Class action for unpaid overtime against BMO Nesbitt Burns to proceed

Ontario court denies financial company's appeal of certification of employees' class action suit

TORONTO (CP) — A second Ontario court has ruled that a class action by employees seeking compensation for what is alleged to have been unpaid overtime can proceed against BMO Nesbitt Burns.

Lawyers for the employees said Wednesday that the Ontario Divisional Court earlier this week issued reasons denying BMO Nesbitt Burns leave to appeal an earlier decision certifying the class action.

"The denial of leave to appeal means that the earlier order of Justice (Edward) Belobaba certifying the class action against BMO Nesbitt Burns Inc. stands," a joint statement issued by Koskie Minsky LLP and Eli Karp at Merchant Law said.

Lawyers say the latest class action covers more than 1,500 current and former investment advisers, associate investment advisers and investment adviser trainees employed by Nesbitt Burns since 2002.

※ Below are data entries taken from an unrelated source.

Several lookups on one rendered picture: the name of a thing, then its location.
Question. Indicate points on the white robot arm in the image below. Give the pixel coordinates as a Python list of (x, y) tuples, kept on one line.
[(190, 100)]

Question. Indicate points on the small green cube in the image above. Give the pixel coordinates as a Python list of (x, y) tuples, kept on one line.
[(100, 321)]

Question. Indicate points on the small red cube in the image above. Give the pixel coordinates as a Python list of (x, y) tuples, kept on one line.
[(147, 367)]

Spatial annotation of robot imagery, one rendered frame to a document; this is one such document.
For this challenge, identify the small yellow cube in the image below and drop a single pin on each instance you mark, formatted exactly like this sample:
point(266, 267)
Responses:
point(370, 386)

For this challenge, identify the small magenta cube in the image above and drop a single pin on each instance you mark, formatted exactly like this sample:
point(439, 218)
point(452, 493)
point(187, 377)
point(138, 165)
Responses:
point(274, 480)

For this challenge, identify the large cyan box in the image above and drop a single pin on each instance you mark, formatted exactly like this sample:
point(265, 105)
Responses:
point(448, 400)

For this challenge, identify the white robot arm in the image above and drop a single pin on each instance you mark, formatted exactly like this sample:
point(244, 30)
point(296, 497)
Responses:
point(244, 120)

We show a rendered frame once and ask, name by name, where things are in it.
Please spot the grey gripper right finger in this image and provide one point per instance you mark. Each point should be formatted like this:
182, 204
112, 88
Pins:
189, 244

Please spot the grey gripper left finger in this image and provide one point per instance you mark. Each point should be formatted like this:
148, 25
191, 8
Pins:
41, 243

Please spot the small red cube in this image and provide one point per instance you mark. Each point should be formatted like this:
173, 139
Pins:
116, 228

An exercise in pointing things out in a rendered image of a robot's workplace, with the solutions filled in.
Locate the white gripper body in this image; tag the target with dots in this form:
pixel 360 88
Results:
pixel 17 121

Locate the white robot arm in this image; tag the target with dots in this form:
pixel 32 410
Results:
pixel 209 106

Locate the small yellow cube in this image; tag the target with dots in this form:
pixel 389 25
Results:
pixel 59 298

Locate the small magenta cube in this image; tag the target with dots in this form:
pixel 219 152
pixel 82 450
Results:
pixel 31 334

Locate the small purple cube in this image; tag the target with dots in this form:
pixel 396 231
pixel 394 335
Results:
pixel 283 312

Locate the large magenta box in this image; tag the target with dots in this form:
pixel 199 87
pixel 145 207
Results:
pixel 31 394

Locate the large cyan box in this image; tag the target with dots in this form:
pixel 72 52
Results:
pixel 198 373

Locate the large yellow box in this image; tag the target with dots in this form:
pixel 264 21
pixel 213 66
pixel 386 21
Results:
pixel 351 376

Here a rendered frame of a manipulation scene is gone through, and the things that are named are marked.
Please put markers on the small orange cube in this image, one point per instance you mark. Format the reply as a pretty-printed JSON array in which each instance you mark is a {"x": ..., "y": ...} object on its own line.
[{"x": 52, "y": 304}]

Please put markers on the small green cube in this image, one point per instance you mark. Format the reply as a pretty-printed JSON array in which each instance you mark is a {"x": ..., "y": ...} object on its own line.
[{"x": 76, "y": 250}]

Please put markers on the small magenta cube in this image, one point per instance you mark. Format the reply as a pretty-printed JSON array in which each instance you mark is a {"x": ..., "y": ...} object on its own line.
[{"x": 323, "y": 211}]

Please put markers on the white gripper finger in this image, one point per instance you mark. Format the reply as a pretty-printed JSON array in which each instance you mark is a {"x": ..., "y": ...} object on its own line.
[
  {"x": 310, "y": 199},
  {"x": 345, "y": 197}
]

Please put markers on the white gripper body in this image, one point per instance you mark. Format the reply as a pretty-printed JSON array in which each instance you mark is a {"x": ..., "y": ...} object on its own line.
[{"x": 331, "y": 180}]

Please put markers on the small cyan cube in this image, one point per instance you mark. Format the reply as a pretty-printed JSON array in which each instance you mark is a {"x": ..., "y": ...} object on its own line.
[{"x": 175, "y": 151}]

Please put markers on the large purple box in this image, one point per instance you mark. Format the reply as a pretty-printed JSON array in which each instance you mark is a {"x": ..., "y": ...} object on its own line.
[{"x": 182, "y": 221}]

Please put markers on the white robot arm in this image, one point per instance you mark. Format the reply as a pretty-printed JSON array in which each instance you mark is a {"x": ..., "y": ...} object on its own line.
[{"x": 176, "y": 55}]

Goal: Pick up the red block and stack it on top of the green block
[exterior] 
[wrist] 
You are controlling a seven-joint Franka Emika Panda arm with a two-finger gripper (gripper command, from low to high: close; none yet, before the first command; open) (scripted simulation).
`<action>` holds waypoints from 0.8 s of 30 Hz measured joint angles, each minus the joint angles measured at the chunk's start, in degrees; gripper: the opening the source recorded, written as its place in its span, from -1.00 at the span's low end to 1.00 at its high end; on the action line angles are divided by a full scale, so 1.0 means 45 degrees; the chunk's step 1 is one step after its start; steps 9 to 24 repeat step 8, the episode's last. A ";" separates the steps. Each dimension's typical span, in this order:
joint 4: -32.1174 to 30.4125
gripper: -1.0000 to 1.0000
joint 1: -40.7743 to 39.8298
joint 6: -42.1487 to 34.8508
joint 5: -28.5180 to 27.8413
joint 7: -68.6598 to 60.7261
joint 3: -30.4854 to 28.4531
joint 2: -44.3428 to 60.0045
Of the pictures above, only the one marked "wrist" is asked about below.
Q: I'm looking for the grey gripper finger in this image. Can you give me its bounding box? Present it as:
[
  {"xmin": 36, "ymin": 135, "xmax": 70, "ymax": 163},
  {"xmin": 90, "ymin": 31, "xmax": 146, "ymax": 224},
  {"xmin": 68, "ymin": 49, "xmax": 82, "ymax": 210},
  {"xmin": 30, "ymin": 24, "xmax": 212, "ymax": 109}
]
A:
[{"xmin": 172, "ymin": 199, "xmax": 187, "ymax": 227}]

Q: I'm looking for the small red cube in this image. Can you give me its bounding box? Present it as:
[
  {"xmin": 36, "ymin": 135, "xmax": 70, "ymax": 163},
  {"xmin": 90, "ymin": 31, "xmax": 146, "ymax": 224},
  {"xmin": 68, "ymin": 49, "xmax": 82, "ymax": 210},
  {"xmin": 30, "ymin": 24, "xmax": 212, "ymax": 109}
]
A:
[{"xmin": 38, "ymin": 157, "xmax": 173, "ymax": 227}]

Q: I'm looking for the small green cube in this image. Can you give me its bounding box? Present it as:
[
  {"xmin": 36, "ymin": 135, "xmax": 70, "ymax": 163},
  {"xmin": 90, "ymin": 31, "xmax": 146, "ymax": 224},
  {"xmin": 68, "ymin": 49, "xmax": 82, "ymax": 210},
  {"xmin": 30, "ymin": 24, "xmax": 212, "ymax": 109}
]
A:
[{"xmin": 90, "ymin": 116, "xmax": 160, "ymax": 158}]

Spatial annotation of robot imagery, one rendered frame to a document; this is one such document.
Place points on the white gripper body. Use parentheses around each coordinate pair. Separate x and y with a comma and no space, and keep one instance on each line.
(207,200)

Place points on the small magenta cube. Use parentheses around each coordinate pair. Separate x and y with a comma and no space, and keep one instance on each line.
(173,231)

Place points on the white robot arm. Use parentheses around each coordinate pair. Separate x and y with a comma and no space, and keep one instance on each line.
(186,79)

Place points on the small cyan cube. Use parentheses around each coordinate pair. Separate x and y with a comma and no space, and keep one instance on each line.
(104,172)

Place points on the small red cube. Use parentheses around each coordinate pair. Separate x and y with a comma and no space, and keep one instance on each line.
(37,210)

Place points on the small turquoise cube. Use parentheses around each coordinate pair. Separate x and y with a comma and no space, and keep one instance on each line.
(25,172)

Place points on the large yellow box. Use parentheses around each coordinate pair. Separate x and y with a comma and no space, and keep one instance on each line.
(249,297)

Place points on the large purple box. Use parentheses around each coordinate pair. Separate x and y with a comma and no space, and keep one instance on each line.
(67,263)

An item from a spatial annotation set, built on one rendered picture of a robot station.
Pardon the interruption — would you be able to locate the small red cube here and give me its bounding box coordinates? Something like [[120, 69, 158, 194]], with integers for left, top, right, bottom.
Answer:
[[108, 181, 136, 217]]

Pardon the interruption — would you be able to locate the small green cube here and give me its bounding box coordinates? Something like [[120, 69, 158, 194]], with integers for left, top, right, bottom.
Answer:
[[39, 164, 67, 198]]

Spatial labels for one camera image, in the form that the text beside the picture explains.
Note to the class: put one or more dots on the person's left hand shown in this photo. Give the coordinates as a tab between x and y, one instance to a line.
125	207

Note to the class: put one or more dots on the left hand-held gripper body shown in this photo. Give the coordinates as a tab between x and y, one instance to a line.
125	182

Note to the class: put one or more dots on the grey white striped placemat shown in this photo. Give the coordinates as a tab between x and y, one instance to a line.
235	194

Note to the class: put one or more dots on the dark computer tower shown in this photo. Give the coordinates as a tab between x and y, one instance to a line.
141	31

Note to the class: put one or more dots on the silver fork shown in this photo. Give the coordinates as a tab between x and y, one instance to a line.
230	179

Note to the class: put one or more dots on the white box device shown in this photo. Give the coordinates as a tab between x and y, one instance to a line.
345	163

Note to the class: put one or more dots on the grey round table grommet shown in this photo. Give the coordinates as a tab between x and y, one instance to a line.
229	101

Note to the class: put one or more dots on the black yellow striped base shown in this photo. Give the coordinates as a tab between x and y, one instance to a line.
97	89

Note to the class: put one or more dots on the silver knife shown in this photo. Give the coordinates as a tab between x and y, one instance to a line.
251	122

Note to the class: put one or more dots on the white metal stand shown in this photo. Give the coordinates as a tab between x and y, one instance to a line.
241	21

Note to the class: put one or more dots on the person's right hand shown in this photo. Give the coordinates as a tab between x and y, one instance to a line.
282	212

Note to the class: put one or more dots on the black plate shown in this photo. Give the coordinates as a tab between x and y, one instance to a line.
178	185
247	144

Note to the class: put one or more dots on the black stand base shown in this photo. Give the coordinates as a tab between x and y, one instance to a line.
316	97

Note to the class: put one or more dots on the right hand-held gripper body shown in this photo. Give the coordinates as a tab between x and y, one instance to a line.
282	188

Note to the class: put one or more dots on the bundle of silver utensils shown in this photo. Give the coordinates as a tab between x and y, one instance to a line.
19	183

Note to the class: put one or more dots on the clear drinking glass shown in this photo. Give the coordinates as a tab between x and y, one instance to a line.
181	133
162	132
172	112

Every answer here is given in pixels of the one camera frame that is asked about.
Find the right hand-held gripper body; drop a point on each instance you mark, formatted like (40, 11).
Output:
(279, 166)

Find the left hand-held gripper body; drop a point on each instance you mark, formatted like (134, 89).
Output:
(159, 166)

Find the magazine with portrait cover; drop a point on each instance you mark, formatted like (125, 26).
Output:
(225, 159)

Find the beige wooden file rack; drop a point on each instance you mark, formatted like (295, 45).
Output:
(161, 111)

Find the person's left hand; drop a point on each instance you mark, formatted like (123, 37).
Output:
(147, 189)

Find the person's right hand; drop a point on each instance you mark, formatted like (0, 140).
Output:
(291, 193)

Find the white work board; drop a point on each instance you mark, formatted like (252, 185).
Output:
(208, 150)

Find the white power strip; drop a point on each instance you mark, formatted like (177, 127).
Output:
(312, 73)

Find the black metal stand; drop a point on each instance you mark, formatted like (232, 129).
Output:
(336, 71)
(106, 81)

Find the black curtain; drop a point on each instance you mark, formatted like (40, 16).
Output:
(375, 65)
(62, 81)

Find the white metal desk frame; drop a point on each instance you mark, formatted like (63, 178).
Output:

The class action claim alleges that Nesbitt Burns, owned by the Bank of Montreal (TSX:BMO), breached its duties to the class members by systematically and improperly denying them overtime.

Yegal Rosen, a former investment adviser with Nesbitt Burns between 2002 and 2006, has been appointed as the lead representative plaintiff in the action.

Rosen alleges that during this period he never received overtime compensation even though he worked between 60 and 80 hours per week.

The allegations have not been proven in court.

This class action follows several other "off the clock" overtime class actions by employees in the banking sector that seek hundreds of millions of dollars.

Back in March, the Supreme Court of Canada cleared the way for a pair of class-action lawsuits against Canadian Imperial Bank of Commerce and Scotiabank seeking compensation for unpaid overtime.

The lawsuits allege thousands of workers were denied overtime pay even though they were assigned more work than could be completed within their standard hours.